The comments from the Met Police come ahead of two weeks of action due to commence by XR from Monday
Policing Extinction Rebellion protests has cost the taxpayer more than £50 million since 2019, and this figure is expected to rise by millions as fresh action is planned in the coming weeks.
Commander Rachel Williams told a press briefing the figure covers the Metropolitan Police’s response to three prolonged demonstrations in which activists camped in the streets in April and October 2019 and September 2020.
The environmental group is due to stage a similar occupation in central London for two weeks from August 23, with its main aim this year being to demand the Government halts all new investment in fossil fuels.
Deputy Assistant Commissioner Matt Twist said the Met made an “unprecedented” 3,762 arrests during the previous three demonstrations, bringing 1,938 prosecutions of which 73% resulted in convictions.

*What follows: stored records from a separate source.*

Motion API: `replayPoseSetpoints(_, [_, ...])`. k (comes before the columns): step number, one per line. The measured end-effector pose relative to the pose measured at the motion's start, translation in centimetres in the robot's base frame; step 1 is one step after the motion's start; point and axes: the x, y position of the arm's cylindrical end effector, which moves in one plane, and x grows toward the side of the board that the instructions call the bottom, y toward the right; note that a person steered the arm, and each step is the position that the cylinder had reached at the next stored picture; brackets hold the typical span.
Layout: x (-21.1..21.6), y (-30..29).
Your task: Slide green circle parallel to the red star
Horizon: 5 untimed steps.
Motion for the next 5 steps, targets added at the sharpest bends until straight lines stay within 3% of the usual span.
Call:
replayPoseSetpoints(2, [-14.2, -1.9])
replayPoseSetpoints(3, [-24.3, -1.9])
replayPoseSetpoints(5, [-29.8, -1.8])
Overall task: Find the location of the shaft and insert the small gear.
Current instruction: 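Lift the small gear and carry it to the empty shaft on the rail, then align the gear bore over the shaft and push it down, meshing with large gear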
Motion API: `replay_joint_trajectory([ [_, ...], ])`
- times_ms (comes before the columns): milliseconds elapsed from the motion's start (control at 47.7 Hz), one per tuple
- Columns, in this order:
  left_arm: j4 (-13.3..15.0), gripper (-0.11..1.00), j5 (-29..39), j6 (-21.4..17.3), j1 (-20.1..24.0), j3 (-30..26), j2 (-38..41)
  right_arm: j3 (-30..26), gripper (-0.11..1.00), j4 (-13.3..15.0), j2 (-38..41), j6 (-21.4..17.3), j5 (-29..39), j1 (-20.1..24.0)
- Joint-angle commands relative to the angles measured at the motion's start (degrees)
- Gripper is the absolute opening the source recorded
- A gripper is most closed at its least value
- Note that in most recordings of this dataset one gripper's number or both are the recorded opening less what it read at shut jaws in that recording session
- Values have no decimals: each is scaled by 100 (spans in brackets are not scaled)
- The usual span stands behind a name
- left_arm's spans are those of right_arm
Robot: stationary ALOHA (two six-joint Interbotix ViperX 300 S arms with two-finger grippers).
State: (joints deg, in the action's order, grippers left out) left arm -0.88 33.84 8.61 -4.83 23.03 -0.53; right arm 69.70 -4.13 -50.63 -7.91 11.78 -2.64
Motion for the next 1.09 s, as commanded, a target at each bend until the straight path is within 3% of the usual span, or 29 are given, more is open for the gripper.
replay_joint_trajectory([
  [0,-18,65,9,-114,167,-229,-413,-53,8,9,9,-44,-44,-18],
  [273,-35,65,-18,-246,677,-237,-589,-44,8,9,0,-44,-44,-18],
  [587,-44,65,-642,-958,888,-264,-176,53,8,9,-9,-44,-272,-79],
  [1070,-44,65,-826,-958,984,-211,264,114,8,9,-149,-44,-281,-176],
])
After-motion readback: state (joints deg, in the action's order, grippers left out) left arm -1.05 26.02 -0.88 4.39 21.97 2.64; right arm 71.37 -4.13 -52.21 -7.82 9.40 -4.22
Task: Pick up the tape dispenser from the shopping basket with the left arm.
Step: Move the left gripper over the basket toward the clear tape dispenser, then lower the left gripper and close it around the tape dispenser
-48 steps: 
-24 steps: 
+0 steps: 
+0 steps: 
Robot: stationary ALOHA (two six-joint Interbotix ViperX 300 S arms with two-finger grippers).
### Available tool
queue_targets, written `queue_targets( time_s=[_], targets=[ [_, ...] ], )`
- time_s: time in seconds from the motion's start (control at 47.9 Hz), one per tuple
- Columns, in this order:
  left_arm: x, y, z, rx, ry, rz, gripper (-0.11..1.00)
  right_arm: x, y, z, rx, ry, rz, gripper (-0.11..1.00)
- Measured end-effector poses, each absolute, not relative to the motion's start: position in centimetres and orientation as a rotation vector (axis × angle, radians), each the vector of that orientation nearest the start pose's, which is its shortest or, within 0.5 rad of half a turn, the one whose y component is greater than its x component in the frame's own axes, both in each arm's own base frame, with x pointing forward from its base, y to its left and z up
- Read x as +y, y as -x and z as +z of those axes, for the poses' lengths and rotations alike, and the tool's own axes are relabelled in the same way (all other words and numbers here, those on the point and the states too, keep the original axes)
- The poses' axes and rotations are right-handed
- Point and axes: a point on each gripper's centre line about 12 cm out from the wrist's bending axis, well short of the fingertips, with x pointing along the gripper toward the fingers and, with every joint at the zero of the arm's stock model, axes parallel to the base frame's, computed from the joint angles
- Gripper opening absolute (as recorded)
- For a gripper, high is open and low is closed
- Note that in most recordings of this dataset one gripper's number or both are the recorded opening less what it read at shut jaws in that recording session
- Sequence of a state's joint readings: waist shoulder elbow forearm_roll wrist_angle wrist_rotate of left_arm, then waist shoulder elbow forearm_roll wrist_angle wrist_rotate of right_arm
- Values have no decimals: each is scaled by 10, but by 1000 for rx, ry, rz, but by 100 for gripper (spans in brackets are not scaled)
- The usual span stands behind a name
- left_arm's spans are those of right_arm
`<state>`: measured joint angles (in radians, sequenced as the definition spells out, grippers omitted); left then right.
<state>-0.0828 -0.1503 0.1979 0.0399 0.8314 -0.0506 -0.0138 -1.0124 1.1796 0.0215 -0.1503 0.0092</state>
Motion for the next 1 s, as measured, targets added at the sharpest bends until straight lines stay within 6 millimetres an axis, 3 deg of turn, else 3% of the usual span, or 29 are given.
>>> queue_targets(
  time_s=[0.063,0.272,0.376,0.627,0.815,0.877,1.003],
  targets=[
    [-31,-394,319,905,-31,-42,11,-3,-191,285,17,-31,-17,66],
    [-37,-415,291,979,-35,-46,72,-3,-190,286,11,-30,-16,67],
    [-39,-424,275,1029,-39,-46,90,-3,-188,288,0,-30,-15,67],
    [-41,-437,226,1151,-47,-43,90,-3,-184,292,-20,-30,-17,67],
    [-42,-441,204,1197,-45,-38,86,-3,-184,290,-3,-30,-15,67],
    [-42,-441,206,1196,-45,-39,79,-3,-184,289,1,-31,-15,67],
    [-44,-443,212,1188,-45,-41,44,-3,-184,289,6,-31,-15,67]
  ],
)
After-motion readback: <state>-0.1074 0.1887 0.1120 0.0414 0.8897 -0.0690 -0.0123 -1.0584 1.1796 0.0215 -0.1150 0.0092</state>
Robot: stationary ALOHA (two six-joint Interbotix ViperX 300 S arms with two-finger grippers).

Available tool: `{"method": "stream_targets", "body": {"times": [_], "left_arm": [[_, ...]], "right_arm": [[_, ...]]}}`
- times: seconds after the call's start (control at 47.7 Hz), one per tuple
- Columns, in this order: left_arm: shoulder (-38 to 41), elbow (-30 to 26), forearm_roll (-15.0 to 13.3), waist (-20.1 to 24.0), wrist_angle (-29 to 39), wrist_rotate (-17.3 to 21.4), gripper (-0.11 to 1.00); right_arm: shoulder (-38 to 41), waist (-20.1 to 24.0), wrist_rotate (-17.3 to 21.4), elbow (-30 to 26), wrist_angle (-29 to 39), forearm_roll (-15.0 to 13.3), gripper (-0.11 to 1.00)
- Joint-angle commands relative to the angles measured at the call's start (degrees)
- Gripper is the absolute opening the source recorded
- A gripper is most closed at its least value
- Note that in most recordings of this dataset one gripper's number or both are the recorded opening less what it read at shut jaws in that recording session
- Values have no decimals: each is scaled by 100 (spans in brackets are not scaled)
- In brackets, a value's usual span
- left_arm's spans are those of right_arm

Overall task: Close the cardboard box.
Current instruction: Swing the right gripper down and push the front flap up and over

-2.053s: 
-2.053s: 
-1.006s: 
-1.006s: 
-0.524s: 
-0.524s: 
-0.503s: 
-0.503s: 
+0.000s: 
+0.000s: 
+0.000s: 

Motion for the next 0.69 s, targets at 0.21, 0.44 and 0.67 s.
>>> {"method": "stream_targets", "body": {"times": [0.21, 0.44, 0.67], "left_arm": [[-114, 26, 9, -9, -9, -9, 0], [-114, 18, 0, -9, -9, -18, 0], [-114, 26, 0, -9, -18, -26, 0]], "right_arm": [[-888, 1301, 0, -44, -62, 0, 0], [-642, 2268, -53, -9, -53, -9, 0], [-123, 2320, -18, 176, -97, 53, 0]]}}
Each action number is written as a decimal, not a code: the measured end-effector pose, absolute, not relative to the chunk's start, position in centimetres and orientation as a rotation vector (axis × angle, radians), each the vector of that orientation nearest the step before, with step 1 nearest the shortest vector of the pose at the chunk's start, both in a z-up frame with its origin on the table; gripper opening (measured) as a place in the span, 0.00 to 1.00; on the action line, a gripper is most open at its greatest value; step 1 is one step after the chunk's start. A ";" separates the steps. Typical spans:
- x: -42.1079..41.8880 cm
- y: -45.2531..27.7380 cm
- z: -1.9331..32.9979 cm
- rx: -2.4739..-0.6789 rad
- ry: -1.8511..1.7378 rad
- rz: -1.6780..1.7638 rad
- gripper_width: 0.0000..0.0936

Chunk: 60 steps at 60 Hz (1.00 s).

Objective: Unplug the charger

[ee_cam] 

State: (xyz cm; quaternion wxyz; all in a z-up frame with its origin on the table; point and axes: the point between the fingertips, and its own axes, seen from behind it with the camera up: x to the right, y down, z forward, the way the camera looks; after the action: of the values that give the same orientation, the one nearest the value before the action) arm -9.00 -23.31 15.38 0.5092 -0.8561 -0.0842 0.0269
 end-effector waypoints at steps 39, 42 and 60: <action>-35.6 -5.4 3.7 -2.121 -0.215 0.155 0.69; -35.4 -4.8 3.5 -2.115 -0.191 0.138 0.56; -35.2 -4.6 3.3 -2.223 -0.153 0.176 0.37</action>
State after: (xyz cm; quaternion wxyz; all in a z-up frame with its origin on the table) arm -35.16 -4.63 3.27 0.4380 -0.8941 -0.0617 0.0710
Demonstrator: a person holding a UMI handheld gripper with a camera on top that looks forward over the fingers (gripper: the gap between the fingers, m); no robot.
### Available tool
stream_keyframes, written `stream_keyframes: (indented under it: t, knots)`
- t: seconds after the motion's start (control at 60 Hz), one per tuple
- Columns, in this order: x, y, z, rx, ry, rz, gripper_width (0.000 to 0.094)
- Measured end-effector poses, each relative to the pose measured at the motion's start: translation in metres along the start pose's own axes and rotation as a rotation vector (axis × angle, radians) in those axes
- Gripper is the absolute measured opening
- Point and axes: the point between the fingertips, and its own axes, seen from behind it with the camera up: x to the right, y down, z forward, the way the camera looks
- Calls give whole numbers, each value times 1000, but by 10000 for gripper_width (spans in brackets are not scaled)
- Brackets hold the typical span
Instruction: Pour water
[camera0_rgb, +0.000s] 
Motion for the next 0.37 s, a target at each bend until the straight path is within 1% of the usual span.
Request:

Protesters have been successfully campaigning to overturn these convictions, and the Crown Prosecution Service has dropped many of their cases.
Extinction Rebellion has said “hundreds if not thousands” of the prosecutions could be “unsafe”.
Commissioner Twist recognised this but said it does not “preclude officers from taking action to prevent disruption on London’s road network where that disruption is wilful and unreasonable”.
He told the briefing on Friday: “The disruption we witnessed in 2019 and 2020 is unacceptable, and we share London’s outrage on the impact that this activism had on their businesses and their communities.”
He added that police response will be “proportionate” to the disruption, adding that “every police officer committed to a large demonstration in central London is a police officer abstracted away from their local community”.